Delta tidak menjawab. Ini bukan kali pertama Dreval menggerutukan ketidaknormalannya dan dia sudah tidak tersinggung seperti dulu. Sekarang dia sudah terbiasa menerima kenyataan. Delta mengikuti Dreval sampai ke kamarnya. Dia hanya berdiri di ambang pintu dan memantau Dreval yang sedang membuka laci nomor tiga lalu mengeluarkan sebuah ponsel berwarna biru tua.
Itu ponsel Delta yang tidak pernah dipakai sang pemilik.
Dreval duduk di kursi belajar, lalu mengangkat ponsel itu. "Apa nih?"
"Cek pesan dari Kai dan add kontak Resya sama Julian."
Dreval mengikuti intruksi Delta lalu bersuara, "Terus?"
"Lo hubungi mereka dan tanya bisa nggak gue ketemu sama mereka besok."
Dreval mencebikkan bibir dan mengetik pesan pada kedua nomor yang dituju. "Mereka siapa, sih?" tanyanya disela kegiatan. Tidak mendapat respons, Dreval melirik Delta dan kakaknya itu tetap membisu seperti biasa.
Dreval mengangguk. "Udah beres."
"Satu jam lagi lo cek balasan dari mereka."
"Oke."
Dreval berdiri dan menyimpan ponsel Delta di atas meja. Dia melewati Delta, lalu tepat saat berdri di sampingnya, dia mengulurkan tangan secara tiba tiba sambil berteriak, "Ponsel lo meledak!"
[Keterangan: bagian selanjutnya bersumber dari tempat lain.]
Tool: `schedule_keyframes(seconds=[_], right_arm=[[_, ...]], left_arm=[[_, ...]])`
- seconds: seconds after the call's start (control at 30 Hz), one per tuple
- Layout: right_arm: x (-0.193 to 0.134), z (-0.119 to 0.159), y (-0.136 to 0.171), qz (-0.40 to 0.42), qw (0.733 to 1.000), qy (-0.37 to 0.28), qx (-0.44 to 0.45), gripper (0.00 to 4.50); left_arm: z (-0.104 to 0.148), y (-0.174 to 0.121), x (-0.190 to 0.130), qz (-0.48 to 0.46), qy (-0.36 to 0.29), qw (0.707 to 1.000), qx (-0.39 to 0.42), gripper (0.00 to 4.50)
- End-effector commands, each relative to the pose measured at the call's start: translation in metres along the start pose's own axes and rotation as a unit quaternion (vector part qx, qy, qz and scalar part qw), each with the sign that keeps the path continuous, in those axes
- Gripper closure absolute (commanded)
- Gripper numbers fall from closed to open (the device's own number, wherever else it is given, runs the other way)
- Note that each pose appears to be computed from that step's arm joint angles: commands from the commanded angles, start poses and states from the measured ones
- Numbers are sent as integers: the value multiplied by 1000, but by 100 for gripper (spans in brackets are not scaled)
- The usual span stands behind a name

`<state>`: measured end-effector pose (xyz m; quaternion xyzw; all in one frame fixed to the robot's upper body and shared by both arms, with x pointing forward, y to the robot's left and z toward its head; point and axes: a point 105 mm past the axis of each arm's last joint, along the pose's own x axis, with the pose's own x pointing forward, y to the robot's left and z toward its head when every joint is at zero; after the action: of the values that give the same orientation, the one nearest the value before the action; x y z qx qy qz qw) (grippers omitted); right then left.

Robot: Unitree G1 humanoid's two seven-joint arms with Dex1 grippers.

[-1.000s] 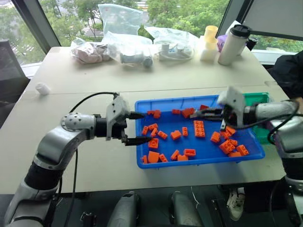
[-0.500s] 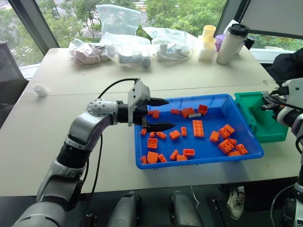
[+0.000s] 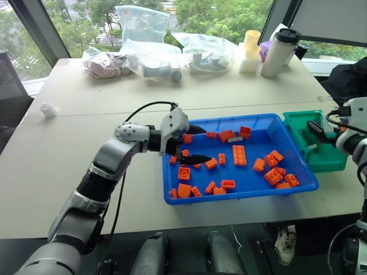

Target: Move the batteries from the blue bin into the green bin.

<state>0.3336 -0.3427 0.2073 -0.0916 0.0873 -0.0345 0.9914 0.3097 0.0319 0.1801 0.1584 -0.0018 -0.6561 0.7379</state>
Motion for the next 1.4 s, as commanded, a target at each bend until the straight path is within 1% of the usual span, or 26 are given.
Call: schedule_keyframes(seconds=[0.03,0.13,0.17,0.23,0.33,0.4,0.57,0.7,0.87,1.07,1.1,1.17,1.2,1.23,1.33,1.37,1.4], right_arm=[[-7,37,61,144,986,-60,-50,8],[-12,27,112,256,962,-39,-83,8],[-13,23,123,283,955,-32,-80,8],[-14,18,135,311,947,-26,-79,8],[-8,-3,150,353,925,5,-141,8],[2,-13,159,375,914,22,-155,8],[19,-23,170,400,900,41,-169,8],[30,-34,169,398,895,62,-194,8],[43,-40,164,378,900,85,-199,8],[47,-56,156,350,910,133,-175,8],[47,-57,156,350,910,138,-175,31],[44,-59,157,351,909,144,-175,95],[42,-60,159,355,907,145,-174,149],[40,-61,160,360,904,148,-176,192],[35,-62,163,364,901,151,-183,351],[35,-62,163,364,901,151,-182,417],[33,-62,164,364,901,151,-181,443]], left_arm=[[9,-2,-18,7,4,1000,18,0],[3,-7,-34,9,33,999,17,0],[2,-7,-39,12,43,999,18,0],[0,-9,-45,15,55,998,17,0],[-4,-8,-56,32,79,996,22,0],[-5,-8,-60,40,85,995,20,0],[-6,-12,-59,46,85,995,16,0],[-6,-11,-59,57,85,995,14,0],[-5,-12,-59,63,84,994,13,0],[-9,-15,-57,68,87,994,11,0],[-9,-15,-56,67,86,994,11,0],[-8,-15,-56,67,86,994,12,0],[-8,-14,-56,66,86,994,13,0],[-8,-14,-56,65,86,994,13,0],[-8,-14,-55,63,87,994,15,0],[-8,-14,-55,62,87,994,15,0],[-8,-14,-55,60,88,994,15,0]])
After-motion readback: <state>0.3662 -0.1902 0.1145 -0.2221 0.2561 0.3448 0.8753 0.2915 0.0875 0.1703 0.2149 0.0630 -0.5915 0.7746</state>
Delta terbeliak dan otomatis melompat mundur. Tangannya menutup kepala. Dreval yang melihat aksi itu tertawa lepas. "Satu sama," katanya kemudian lari ke lantai bawah. Mencari perlindungan pada ibunya. Delta menenangkan deru napasnya yang sempat terpancing. Dia mengumpat. Sialan. Ketidaknormalan ini harus enyah.